Comparison of readings with Sunche light meter (this unit vs Sunche)

Indoor, darkened room 5 vs 0 Lux

Indoor, light room 120 vs 150 Lux

Outdoor overcast 1,770 vs 4,460

Outdoor sunny 30,000 vs 69,000

Comparison of readings with Praktica camera

Indoor, darkened room +1 stop

Indoor, light room 0 stops

Outdoor overcast -1 stop

Outdoor sunny 0 stops

Program description. The sketch is well annotated so it should be self explanatory. The loop section of the program polls the TSL2591 on low gain mode and may repoll the TSL2591 with higher gain settings depending on the Lux value measured originally. Also in the loop, the sketch detects if the operator has pressed one of the ISO or Aperture adjusting buttons. After a few calculations it finally displays the Lux, ISO, Aperture, Shutter speed and gain setting that was in force when the reading was taken. A further delay is built in to enable the operator to read the display without flickering digits.

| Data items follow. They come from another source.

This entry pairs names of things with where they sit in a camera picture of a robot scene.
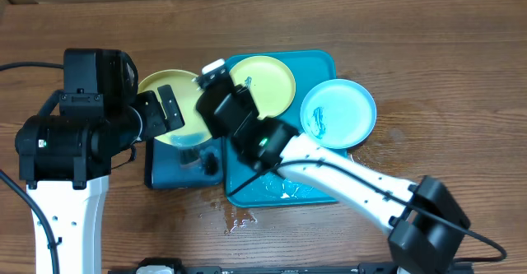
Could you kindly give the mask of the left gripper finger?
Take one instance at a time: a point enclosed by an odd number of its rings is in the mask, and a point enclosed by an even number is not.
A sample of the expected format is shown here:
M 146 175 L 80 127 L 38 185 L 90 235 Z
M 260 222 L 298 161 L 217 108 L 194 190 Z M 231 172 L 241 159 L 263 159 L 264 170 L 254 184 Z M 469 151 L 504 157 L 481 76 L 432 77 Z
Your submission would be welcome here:
M 169 129 L 176 130 L 182 128 L 184 126 L 184 119 L 171 86 L 159 86 L 157 91 L 161 97 L 161 103 L 166 113 L 166 120 L 169 124 Z
M 218 172 L 218 158 L 213 153 L 207 153 L 203 161 L 205 175 L 215 175 Z

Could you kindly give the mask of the dark green sponge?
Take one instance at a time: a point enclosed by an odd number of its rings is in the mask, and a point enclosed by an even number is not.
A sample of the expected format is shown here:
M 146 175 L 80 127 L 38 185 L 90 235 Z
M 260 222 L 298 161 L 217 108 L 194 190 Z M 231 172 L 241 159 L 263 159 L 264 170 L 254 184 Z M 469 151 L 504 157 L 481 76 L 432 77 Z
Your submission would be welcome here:
M 195 148 L 179 149 L 180 166 L 188 168 L 199 161 L 199 151 Z

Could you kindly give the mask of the light blue plate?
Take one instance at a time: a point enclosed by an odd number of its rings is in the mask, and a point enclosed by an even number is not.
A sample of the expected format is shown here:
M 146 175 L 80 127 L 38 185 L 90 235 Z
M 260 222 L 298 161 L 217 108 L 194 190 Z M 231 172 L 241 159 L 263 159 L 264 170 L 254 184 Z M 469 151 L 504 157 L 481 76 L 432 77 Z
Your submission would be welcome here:
M 321 146 L 348 149 L 361 144 L 372 133 L 377 118 L 370 92 L 346 79 L 324 81 L 302 101 L 301 126 Z

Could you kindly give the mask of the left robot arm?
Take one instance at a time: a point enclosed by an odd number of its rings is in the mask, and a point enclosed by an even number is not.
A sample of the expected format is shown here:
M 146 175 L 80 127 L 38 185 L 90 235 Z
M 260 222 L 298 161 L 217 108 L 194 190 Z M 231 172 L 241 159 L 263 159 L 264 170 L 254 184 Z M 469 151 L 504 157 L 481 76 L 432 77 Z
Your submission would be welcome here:
M 138 80 L 116 49 L 67 49 L 63 88 L 28 118 L 15 140 L 22 197 L 31 206 L 39 273 L 101 271 L 101 229 L 112 160 L 166 133 L 201 142 L 187 128 L 179 93 L 197 92 L 192 72 L 165 70 Z

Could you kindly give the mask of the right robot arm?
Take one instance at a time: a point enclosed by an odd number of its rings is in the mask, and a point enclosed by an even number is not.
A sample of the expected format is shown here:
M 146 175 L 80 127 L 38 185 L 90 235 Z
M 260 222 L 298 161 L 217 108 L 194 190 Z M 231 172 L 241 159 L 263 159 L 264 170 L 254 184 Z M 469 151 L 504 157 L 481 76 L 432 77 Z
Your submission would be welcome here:
M 225 137 L 257 175 L 275 173 L 316 188 L 368 218 L 388 236 L 393 262 L 408 273 L 447 273 L 470 226 L 446 186 L 371 170 L 326 149 L 292 125 L 258 118 L 248 88 L 225 69 L 194 78 L 196 110 L 213 137 Z

Interrupts vs loops: An annoying aspect of the operation is that the user must be pressing the button while the loop is at a certain point, or the sketch will not detect the button press. This makes big changes to ISO or aperture slow and a bit odd. An interrupt would avoid this problem but the basic Arduino Nano provides only 2 interrupt pins (we would need 4). I did look at a table of other Arduinos and the only ones I found with more interrupt pins were ones with wifi built in and cost over 10 times as much. After completing the project and during write up I chanced upon a more economical one, the Arduino Nano Every, which only costs about 3 times a basic Nano and allows all digital pins to be interrupts.

The total cost of components excluding wires etc and the 18650 cell was approximately £20 ($26 US). A Nano every would have pushed this up to £26 which I think would have been worth it.

I used the blue LCD HD44780 display which is impossible to read in bright light. I am unsure if a green one would have been better. Ideally some kind of e-ink display with an LED illuminator would have been ideal.